At Mater Private, FMT for chronic IBS is delivered via a structured three-month program. Donors are comprehensively screened for BMI, lifestyle factors, and bacterial, parasitic, and viral panels — and crucially, for microbiome diversity, since not all donor microbiomes are equally therapeutic. Delivery methods — fresh enema, capsule-based FMT, or transcolonic infusion — are selected based on each patient's clinical profile and individual circumstances.

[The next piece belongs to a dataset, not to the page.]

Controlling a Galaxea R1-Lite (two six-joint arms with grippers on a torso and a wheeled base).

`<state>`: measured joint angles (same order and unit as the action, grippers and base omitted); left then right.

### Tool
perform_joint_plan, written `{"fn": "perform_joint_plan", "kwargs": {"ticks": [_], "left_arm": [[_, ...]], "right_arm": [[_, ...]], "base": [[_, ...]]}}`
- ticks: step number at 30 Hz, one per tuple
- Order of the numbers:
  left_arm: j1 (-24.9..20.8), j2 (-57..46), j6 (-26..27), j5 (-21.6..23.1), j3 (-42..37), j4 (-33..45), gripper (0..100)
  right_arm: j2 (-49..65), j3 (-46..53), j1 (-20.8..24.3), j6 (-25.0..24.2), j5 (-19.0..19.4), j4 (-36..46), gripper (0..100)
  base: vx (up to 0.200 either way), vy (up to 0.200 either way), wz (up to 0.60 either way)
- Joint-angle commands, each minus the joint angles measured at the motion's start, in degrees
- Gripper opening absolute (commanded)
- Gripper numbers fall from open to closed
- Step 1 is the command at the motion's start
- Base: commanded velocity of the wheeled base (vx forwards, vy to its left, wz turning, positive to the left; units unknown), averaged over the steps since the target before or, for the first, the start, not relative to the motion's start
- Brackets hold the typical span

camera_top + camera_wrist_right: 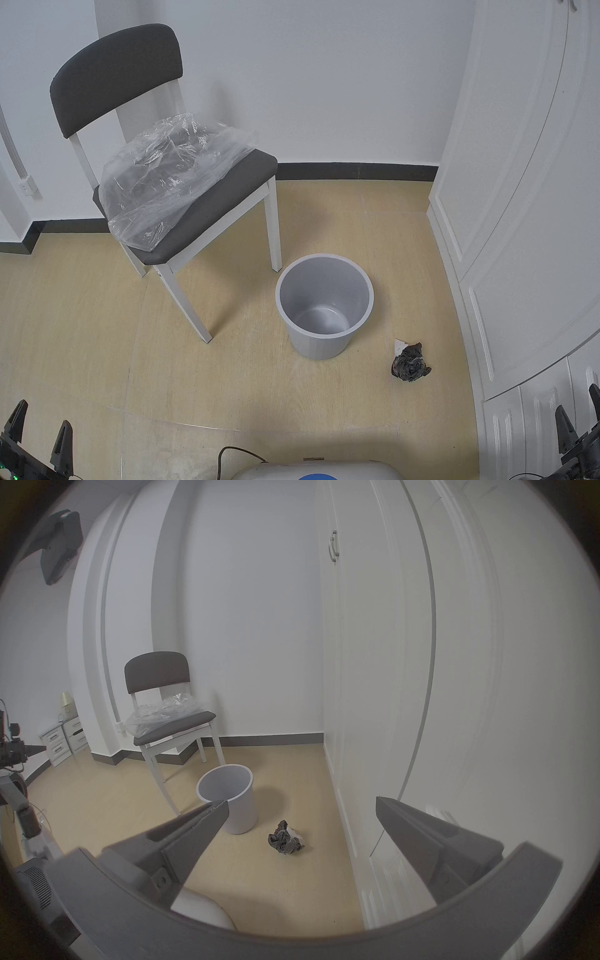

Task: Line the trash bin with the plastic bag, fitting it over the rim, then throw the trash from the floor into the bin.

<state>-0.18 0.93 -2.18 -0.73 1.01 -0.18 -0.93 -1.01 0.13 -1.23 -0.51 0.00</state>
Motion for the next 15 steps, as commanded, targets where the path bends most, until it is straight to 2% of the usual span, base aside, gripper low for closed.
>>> {"fn": "perform_joint_plan", "kwargs": {"ticks": [1,10,15], "left_arm": [[0.01,-0.66,-0.02,0.03,-0.92,0.01,100],[-0.08,-0.66,0.69,0.20,-0.92,-0.08,100],[-0.08,-0.84,3.68,1.00,-1.01,0.09,100]], "right_arm": [[0.93,1.01,0.04,0.00,-0.02,0.00,100],[0.93,1.01,0.04,0.09,-0.02,0.00,100],[0.93,1.01,-0.05,0.18,-0.02,0.00,100]], "base": [[0.000,0.000,0.00],[0.000,0.000,0.00],[0.000,0.000,0.00]]}}
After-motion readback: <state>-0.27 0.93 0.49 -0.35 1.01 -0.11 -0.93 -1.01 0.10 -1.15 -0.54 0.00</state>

Gut-directed psychological therapies, including gut-directed hypnotherapy and cognitive behavioural therapy, can also contribute meaningfully to symptom management by addressing the visceral hypersensitivity and central sensitisation that accompany PI-IBS. For some patients, these approaches produce lasting improvement, particularly when combined with targeted physiological treatments addressing the underlying gut mechanisms.

You Are Not Imagining It

Post-infectious IBS is a real, biologically grounded condition. The fact that standard pathology has returned to normal does not mean your gut has recovered — it means the infection has cleared, which is an important but entirely different thing. What may remain is a gut that has been functionally altered: its barrier compromised, its immune system chronically primed, its microbiome disrupted, its nerve endings sensitised. All of these changes are identifiable with the right investigations, and all of them are treatable.

If your gut has never quite returned to normal after a bowel infection — whether it was a travel illness, a food poisoning episode, or a protracted parasitic infection — please do not accept ongoing symptoms as your new normal. A consultation with a specialist gastroenterologist can identify which mechanisms are at play and establish a treatment plan tailored specifically to your situation. Early, targeted intervention produces better outcomes than waiting and hoping the symptoms will eventually resolve on their own. You deserve a gut that works the way it should.